Brian Muir sat alongside Prowse. Muir was responsible for designing the look of Vader, among other characters. Most recently, he has worked on the eagerly anticpated film, The Force Awakens. Frustratingly, he remained tight lipped on any details – but you can’t blame a guy for trying. Muir remembers the pressure being on when the first film was being made.
“I was the only one. I worked for 76 days with no day off.

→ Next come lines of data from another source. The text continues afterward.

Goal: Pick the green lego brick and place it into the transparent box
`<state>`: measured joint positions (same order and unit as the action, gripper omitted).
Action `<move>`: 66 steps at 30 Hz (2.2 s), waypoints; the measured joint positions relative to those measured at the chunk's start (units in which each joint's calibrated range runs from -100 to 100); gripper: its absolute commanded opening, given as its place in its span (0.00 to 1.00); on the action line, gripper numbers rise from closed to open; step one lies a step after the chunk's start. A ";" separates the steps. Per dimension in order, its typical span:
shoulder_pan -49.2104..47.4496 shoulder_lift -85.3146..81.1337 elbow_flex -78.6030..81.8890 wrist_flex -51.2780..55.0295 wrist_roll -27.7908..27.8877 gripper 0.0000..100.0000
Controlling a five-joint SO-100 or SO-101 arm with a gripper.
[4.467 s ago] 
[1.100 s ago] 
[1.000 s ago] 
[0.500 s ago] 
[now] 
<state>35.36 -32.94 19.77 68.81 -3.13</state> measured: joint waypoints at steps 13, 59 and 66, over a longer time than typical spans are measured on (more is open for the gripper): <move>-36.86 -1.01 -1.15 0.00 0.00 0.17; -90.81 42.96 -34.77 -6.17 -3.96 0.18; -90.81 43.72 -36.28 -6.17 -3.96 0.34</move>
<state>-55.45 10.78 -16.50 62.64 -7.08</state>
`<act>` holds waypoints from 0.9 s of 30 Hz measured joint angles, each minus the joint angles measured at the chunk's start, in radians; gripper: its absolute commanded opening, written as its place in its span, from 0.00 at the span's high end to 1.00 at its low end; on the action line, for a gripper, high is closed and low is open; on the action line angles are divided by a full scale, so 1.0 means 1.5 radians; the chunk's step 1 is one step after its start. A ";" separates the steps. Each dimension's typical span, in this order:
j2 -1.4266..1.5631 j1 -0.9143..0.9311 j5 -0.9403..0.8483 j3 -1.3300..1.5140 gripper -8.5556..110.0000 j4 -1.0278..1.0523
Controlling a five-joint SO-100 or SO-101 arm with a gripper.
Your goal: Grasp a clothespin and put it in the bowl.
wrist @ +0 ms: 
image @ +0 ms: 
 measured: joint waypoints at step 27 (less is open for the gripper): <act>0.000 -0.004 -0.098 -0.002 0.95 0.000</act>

It took a month to create Vader’s mask. When they resculpted him for Revenge of the Sith, it took six people two months to do that.”
To the other side of Prowse sat Garrick Hagon who played Biggs Darklighter in Star Wars. In the film, he met a grizzly end smashing into the Death Star after Vader shot him down. He reassured me that he held no grudge. “Working with Mark (Hamill] was fun and exciting, he was young and optimistic, a real leader of the company. Meeting Alec Guinness again was a thrill, I worked with him as a child.”

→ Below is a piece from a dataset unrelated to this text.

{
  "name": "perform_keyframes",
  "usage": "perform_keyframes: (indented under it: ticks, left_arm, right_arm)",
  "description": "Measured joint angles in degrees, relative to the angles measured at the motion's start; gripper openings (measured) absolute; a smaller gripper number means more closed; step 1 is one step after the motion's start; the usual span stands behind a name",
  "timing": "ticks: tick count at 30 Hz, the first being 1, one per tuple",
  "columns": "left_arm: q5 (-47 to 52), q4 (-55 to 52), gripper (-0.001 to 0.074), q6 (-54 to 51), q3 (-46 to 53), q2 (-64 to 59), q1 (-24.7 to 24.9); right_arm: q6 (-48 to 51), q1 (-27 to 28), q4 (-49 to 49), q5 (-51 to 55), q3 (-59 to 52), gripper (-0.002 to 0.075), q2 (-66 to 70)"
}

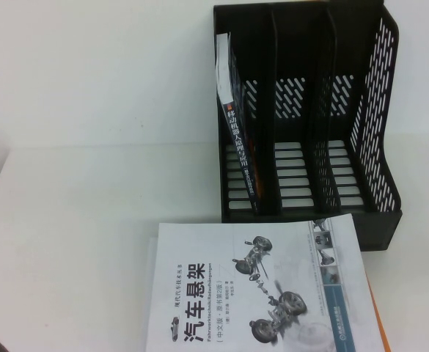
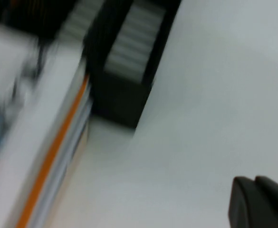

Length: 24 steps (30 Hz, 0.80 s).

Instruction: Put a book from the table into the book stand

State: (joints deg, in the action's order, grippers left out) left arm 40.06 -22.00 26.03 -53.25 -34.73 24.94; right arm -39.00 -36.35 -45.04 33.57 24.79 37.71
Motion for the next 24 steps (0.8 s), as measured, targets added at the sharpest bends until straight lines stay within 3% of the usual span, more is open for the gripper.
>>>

Ted Western was a props man on the film and can be seen in the famous Cantina scene. He has his own thoughts about Star Wars. “I remember listening to them [pointing to a picture of Guinness and Chewbacca] moaning about having to get up in the morning.”
For the inner child, getting to meet Anthony Forrest, the stormtrooper who uttered the infamous phrase “these aren’t the droids you’re looking for” was magical. This saying adorns t-shirts and posters all over the world. I wondered how many times it’s been shouted out to him. He rolls his eyes and laughs: “About a million times. Lawyers have used it in courts and even the Press Secretary in the White House. Imagine that.”
And then I met Peter Roy. A charming man, he began in Star Wars as a rebel engineer and ended up on Return of the Jedi as a major: a definite promotion. “It was just a job, we never realised that 40 years later children who hadn’t even been born then would want our photo. We were just one big family working together.”
That’s the beauty of Star Wars. It is unashamedly corny but we love it nonetheless. As I walked through to the marketplace, an area holding just a fraction of the masses of merchandise devoted to all things Jedi, I could see men of my age reduced to children haggling over the Millennium Falcon, AT-AT and the Ewok Village.
Manchester had done itself proud. I’ll never forget seeing Princess Leia and Han Solo digging into an Almost Famous hot dog in Trafford Park.
Advertising and Sponsorship Opportunities
For advertising and sponsorship opportunities contact Northern Soul’s Founder and Editor Helen Hugent at email@example.com.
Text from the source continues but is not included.